▶ [Supplied material]:
______

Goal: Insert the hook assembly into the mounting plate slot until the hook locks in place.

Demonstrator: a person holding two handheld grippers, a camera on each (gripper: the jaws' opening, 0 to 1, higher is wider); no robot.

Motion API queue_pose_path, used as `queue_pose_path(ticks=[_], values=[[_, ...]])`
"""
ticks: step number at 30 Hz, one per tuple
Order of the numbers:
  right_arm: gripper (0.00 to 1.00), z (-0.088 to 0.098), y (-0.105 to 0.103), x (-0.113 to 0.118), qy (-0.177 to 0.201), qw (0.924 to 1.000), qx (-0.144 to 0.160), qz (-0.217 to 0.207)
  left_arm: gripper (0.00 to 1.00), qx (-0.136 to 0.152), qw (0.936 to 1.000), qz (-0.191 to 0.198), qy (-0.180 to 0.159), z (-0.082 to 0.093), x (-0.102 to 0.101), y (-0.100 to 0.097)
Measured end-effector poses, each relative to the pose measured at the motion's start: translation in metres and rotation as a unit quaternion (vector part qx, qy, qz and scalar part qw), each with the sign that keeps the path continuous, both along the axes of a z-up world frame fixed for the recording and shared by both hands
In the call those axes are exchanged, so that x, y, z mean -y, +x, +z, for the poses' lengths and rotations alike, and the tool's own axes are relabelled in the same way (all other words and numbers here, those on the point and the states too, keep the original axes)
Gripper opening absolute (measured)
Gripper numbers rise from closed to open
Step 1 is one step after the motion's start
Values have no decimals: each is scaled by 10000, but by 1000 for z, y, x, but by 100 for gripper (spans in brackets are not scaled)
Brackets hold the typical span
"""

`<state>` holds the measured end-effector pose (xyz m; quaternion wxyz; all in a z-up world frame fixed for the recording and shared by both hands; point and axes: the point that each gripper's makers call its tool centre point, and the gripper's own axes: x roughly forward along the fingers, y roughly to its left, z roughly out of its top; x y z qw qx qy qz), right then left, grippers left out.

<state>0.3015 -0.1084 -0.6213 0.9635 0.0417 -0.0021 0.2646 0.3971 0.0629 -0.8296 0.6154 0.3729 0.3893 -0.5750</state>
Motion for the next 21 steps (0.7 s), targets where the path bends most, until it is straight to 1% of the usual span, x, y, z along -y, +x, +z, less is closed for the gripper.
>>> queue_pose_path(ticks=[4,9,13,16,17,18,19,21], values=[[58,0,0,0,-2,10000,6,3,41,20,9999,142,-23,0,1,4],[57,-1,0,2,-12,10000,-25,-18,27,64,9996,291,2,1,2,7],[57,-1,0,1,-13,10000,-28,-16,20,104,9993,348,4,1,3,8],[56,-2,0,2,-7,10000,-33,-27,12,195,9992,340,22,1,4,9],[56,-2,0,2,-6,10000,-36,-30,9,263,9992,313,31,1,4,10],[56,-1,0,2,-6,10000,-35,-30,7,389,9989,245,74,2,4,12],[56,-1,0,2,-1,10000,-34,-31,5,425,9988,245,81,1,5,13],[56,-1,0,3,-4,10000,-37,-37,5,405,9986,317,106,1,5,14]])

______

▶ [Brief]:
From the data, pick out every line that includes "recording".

▶ [Reply]:
Measured end-effector poses, each relative to the pose measured at the motion's start: translation in metres and rotation as a unit quaternion (vector part qx, qy, qz and scalar part qw), each with the sign that keeps the path continuous, both along the axes of a z-up world frame fixed for the recording and shared by both hands
`<state>` holds the measured end-effector pose (xyz m; quaternion wxyz; all in a z-up world frame fixed for the recording and shared by both hands; point and axes: the point that each gripper's makers call its tool centre point, and the gripper's own axes: x roughly forward along the fingers, y roughly to its left, z roughly out of its top; x y z qw qx qy qz), right then left, grippers left out.

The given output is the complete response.